Corporate Liability for Violations of the Right to Just Conditions of Work in Extraterritorial Operations
21(5) The International Journal of Human Rights (2017)
25 Pages Posted: 30 Jun 2017
Date Written: January 4, 2017
When 250 workers die in a fire at a Pakistani factory producing jeans for a German discount chain, when the work day lasts twelve hours in Cambodia’s garment industry or when workers commit suicide in Chinese factories producing electronics for international brands, should only the corporations in Pakistan, Cambodia, and China be held liable? What about the liability of their parent and subcontracting companies abroad?
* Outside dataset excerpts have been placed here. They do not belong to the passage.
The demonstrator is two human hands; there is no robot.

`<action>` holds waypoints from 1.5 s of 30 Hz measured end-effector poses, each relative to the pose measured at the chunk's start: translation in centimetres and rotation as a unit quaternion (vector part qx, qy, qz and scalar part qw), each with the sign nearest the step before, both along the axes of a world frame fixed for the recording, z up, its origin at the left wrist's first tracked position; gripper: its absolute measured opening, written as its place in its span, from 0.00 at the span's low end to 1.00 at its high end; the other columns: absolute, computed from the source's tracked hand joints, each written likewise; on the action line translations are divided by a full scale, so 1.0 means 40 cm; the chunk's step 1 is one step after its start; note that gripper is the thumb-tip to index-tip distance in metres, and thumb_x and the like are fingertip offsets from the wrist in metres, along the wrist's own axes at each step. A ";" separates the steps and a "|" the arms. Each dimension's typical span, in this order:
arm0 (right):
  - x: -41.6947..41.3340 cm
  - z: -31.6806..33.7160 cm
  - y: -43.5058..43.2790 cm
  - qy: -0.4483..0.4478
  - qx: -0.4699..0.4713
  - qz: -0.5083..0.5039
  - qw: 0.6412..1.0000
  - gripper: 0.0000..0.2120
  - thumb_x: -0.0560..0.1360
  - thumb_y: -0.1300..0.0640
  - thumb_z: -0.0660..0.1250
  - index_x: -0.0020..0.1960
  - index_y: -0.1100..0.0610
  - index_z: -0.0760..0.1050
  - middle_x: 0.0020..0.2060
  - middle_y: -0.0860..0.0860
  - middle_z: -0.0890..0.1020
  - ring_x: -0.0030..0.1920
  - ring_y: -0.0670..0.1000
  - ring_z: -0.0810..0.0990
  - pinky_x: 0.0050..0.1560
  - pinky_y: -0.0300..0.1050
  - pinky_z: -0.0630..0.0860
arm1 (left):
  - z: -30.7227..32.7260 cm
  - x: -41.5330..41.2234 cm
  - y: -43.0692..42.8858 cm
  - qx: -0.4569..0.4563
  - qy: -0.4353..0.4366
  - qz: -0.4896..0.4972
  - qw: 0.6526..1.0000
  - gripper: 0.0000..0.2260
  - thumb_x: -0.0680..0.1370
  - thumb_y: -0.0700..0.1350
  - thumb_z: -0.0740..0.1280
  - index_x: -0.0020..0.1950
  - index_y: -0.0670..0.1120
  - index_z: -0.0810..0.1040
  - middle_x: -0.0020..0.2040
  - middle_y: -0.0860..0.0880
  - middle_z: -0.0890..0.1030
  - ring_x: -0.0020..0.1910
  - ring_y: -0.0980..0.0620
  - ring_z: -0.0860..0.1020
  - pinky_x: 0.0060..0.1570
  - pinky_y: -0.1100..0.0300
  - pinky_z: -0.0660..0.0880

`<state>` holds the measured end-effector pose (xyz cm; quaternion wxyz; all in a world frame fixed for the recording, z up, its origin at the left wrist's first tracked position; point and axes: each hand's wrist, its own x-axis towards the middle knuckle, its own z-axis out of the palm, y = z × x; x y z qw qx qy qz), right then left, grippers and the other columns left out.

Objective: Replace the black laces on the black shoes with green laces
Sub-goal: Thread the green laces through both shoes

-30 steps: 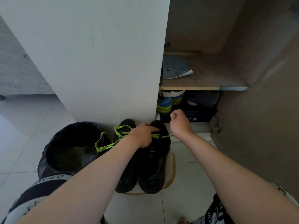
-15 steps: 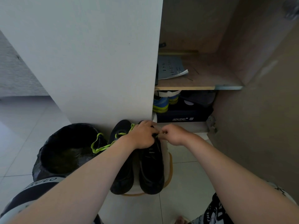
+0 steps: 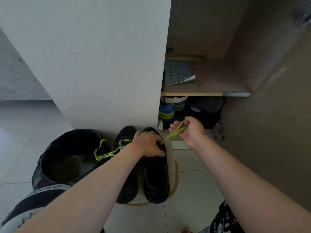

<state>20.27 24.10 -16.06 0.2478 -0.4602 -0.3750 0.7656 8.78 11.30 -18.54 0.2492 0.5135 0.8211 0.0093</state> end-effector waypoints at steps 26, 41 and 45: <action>0.040 0.051 0.055 -0.506 0.347 0.330 0.717 0.08 0.73 0.57 0.64 0.37 0.58 0.70 0.35 0.51 0.73 0.34 0.52 0.71 0.32 0.41 0.65 | -0.035 -0.044 -0.023 0.028 -0.097 0.034 0.994 0.32 0.65 0.65 0.74 0.67 0.60 0.73 0.69 0.55 0.71 0.68 0.50 0.70 0.68 0.48 0.69; -0.002 0.027 -0.009 -0.157 0.197 0.231 0.940 0.14 0.80 0.55 0.63 0.37 0.58 0.68 0.31 0.57 0.71 0.27 0.52 0.68 0.32 0.44 0.66 | -0.027 -0.041 -0.018 -0.007 -0.121 0.085 0.989 0.44 0.60 0.68 0.73 0.72 0.57 0.65 0.69 0.52 0.73 0.66 0.47 0.73 0.66 0.49 0.71; 0.000 0.013 -0.006 -0.399 0.501 0.404 0.653 0.16 0.73 0.57 0.66 0.31 0.58 0.63 0.30 0.54 0.65 0.31 0.52 0.65 0.32 0.45 0.57 | -0.027 -0.036 -0.015 -0.018 -0.099 0.083 0.991 0.42 0.62 0.68 0.73 0.73 0.58 0.65 0.68 0.52 0.73 0.65 0.47 0.73 0.65 0.48 0.71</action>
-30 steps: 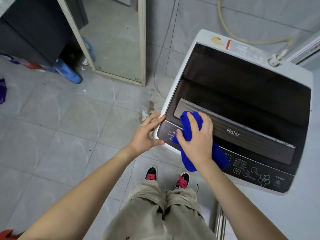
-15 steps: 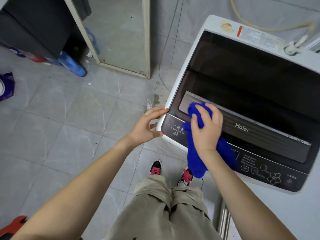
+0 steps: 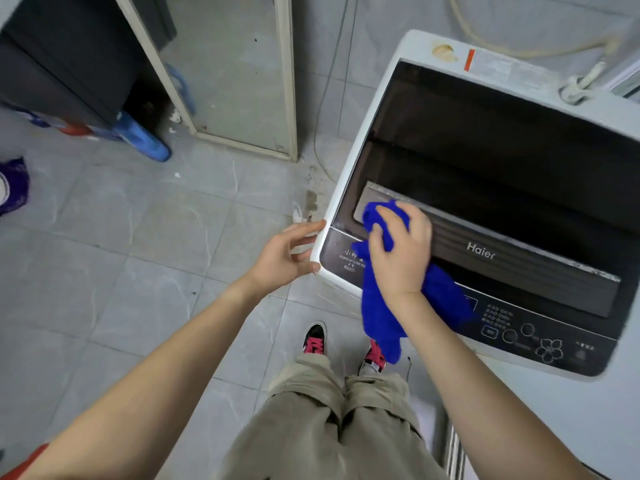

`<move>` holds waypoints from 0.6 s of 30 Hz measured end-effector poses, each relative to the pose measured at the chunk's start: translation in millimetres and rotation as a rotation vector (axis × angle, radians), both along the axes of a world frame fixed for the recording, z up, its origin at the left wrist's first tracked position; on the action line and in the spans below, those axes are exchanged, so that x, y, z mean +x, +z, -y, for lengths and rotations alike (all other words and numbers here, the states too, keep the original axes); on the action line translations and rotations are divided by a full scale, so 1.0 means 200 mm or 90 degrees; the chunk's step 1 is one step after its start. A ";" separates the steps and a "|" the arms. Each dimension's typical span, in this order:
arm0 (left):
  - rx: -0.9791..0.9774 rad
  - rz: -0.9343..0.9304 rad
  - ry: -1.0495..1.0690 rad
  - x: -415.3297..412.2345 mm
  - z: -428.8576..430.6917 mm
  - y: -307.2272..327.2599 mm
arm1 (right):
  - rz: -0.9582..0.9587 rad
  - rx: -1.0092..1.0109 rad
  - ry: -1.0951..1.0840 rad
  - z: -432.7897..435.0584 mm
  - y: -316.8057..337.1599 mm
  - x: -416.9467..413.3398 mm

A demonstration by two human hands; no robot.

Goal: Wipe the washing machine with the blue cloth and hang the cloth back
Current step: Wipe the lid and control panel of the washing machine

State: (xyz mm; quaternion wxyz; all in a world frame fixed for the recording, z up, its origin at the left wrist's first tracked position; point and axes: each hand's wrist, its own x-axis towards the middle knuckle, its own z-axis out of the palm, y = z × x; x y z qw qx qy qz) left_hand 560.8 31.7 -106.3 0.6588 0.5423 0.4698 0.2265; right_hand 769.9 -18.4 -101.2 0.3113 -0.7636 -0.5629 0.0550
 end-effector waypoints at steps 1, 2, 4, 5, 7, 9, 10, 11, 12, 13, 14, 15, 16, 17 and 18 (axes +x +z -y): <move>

The United Nations increasingly recommends that states ensure that enterprises domiciled in their territory respect human rights throughout their extraterritorial operations. Furthermore, the United Nations and the OECD recommend that parent and subcontracting companies conduct human rights due diligence. Both developments are reflected in General Comment 23, which was recently adopted by the Committee on Economic, Social and Cultural Rights and relates to the right to just conditions of work. To date, however, there is no domestic law that specifically addresses the liability of parent or subcontracting companies for violations of the right to just working conditions of employees of foreign subsidiaries or suppliers. Although case law is emerging, much uncertainty remains about criteria establishing such liability. France and Switzerland are discussing legislative steps for clarifying corporate liability beyond disclosure requirements to ensure compliance with international recommendations.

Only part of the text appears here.